Channing Tatum wciąż tuła się po sądach. Była żona nie odpuszcza
Channing Tatum i Jenna Dewan przez ponad dekadę sprawiali wrażenie idealnie dobranej pary. Poznali się na planie filmu "Step Up", jednak ich taniec zmysłów się zakończył, a teraz pozostała tułaczka po sądach.
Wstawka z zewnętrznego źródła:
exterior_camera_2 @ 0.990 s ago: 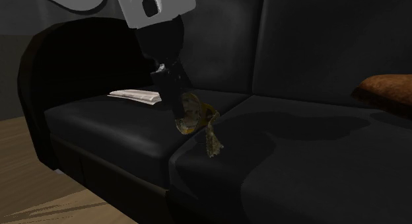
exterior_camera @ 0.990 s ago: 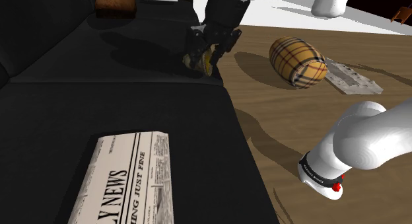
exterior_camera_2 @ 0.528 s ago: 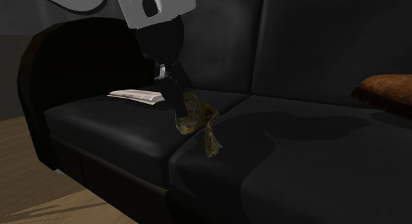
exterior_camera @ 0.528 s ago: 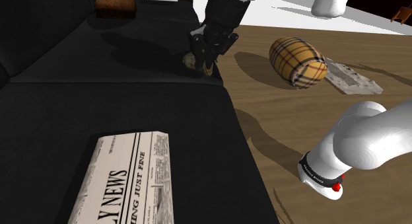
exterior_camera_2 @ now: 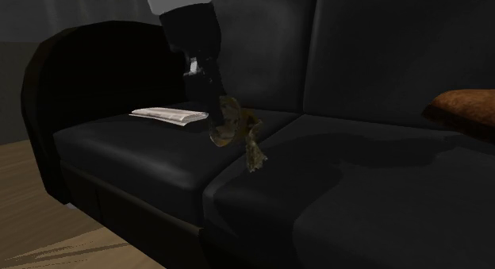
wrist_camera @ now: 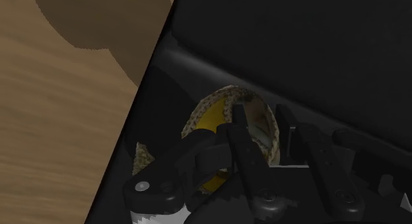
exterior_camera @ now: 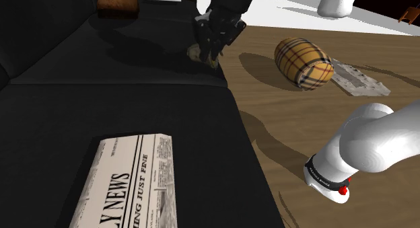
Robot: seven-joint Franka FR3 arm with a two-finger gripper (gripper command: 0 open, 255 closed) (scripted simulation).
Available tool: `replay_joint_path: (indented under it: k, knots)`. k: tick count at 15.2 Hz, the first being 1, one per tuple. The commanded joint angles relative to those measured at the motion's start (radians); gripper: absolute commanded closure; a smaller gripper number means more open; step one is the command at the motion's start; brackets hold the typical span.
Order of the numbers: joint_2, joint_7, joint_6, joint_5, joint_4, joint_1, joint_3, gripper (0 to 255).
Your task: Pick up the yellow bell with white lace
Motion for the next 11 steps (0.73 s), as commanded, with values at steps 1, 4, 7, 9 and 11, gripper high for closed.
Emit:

Chodzi o pieniądze.
Channing Tatum i Jenna Dewan poznali się w 2006 roku na planie filmu "Step Up: Taniec zmysłów". Błyskawicznie zrodziło się między nimi uczucie "W zasadzie byliśmy razem już na planie filmu" - powiedział Tatum w rozmowie z "Redbook" w październiku 2014 r.
W 2018 roku aktor ogłosił, że rozstaje się z żoną z powodu "różnic nie do pogodzenia". Przełomowym momentem związku miały być narodziny córki. Wspominając rozstanie, Tatum przyznał, że był to dla niego "wyjątkowo przerażający czas".
Niestety, mimo że małżeństwo Tatuma i Dewan oficjalnie się zakończyło parę lat temu, to wciąż spotykają się na salach rozpraw. W grę oczywiście wchodzą pieniądze, a aktor oskarża byłą partnerkę o celowe przeciąganie sprawy.
Jenna Dewan uważa, że ma prawa do własności intelektualnej franczyzy "Magic Mike". Tatum przyznał jej rację, jednak nie uważa, by należało się jej aż 50% wartości. W sprawie odbyły się już mediacja, ale nie przyniosły one sukcesu. Aktor posądza byłą żonę o celowe ignorowanie proponowanego rozwiązania, a aktorka dąży do równego podziału majątku.
Warto zaznaczyć, że kwestie majątkowe wydawały się być zamknięte już jakiś czas temu, jednak Jenna Dewan zaczęła domagać się "aktualizacji odszkodowania", wzbogaconego o pieniądze, które Tatum zarobił na filmie "Magic Mike" z 2023 roku. Jak wyglądała argumentacja?
Prawnicy Dewan stwierdzili, że "własność intelektualna wynikająca z występów Channinga w 'Magic Mike' stała się wielomilionowym fenomenem kulturowym, a ponieważ oryginalny film i jego pierwsza kontynuacja ukazały się w czasie ich małżeństwa, kolejne również należy uznać za własność o charakterze wspólnym".